*** Opening of Source records ***

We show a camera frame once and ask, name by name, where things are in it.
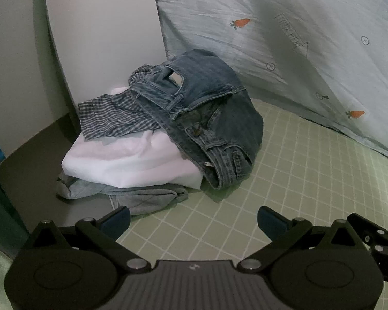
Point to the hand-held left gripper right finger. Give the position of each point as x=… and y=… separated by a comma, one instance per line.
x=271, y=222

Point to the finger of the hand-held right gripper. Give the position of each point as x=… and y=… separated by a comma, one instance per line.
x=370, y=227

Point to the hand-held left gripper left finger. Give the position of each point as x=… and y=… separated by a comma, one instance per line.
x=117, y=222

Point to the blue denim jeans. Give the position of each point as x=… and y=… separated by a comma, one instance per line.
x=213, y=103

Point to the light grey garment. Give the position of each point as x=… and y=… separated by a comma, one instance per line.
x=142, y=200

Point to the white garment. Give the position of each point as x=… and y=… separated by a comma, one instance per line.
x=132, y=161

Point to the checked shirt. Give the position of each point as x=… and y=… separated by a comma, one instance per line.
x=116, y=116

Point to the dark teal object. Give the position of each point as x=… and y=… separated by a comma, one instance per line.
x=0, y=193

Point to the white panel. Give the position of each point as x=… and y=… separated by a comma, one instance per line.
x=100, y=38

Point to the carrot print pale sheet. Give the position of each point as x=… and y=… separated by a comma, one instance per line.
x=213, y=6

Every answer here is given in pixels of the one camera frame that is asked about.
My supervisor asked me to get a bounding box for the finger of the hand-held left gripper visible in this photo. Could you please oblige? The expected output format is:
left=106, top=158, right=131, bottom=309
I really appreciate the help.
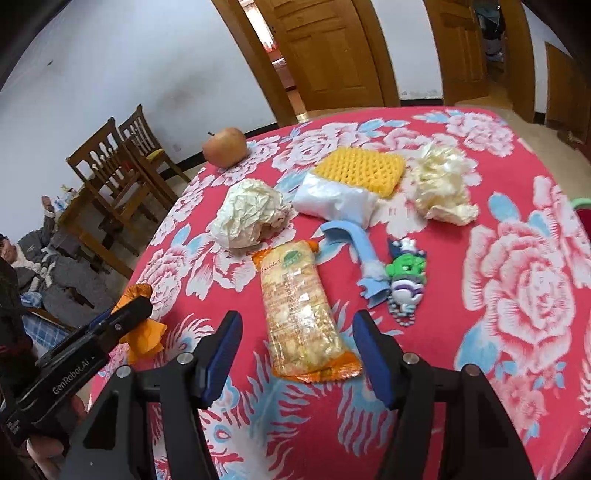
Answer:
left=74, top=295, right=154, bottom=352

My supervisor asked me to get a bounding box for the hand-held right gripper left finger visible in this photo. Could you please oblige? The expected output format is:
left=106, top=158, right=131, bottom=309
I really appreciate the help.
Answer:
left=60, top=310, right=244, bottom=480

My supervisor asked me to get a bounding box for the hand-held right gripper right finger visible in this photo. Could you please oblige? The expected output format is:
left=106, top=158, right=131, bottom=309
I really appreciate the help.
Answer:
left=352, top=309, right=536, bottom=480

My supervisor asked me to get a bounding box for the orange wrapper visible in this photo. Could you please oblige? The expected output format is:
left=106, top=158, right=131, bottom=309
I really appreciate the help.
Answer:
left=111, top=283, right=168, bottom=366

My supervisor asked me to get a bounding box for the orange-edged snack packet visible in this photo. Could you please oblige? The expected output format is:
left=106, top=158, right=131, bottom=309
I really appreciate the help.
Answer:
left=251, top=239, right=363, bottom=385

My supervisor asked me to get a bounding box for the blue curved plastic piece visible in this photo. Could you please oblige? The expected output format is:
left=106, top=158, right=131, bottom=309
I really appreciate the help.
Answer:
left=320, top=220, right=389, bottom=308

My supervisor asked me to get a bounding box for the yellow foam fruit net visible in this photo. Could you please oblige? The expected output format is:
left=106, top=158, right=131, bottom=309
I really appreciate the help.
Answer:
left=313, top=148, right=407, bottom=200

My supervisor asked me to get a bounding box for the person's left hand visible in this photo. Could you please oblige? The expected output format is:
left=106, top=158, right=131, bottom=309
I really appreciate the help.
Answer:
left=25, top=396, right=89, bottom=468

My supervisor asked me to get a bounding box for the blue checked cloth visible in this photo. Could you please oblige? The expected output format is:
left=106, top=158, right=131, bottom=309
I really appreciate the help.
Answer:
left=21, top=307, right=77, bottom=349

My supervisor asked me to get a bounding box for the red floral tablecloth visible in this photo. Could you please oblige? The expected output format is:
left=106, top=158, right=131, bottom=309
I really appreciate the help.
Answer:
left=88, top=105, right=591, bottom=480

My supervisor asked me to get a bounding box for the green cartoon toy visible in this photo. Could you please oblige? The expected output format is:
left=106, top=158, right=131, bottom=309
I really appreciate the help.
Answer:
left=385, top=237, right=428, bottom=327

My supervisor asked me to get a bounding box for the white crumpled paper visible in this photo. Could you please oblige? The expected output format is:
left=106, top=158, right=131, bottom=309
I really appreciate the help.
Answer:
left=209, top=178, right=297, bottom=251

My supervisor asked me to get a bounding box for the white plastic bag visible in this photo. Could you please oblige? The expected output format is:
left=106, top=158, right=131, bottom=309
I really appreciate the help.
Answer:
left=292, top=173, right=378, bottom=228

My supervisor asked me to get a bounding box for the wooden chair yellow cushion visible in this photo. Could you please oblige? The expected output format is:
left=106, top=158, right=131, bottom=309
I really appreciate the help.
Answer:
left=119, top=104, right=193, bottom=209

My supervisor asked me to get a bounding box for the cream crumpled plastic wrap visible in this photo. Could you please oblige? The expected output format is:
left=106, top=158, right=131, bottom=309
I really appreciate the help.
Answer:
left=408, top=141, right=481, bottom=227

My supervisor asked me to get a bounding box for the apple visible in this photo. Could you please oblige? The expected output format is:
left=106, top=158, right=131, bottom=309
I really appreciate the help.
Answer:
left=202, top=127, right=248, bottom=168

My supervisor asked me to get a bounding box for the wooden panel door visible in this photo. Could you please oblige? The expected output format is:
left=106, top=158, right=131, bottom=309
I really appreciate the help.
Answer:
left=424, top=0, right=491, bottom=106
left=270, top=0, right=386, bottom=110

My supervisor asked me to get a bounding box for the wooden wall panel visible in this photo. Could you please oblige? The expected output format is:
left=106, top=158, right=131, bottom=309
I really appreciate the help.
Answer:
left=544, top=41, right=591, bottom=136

*** Close of Source records ***
*** Opening of Source records ***

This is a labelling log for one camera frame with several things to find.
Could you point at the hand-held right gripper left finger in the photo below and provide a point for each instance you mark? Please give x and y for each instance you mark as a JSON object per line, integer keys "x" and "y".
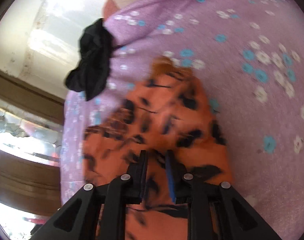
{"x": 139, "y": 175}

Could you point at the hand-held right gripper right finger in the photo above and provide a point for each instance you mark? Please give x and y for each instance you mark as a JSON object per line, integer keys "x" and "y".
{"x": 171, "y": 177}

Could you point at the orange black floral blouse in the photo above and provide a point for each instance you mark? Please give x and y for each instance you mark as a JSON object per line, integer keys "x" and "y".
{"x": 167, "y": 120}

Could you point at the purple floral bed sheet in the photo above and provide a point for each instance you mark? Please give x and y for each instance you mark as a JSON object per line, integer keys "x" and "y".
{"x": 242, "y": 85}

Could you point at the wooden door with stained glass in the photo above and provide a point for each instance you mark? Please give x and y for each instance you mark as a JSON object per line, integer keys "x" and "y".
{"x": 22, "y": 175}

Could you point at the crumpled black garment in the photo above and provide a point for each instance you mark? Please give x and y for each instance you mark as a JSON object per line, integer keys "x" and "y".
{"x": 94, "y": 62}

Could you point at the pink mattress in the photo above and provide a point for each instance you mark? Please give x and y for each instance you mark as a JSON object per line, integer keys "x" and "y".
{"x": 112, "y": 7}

*** Close of Source records ***

Nothing but a number should be returned: how many lines of the listing include "frame".

● Task response: 3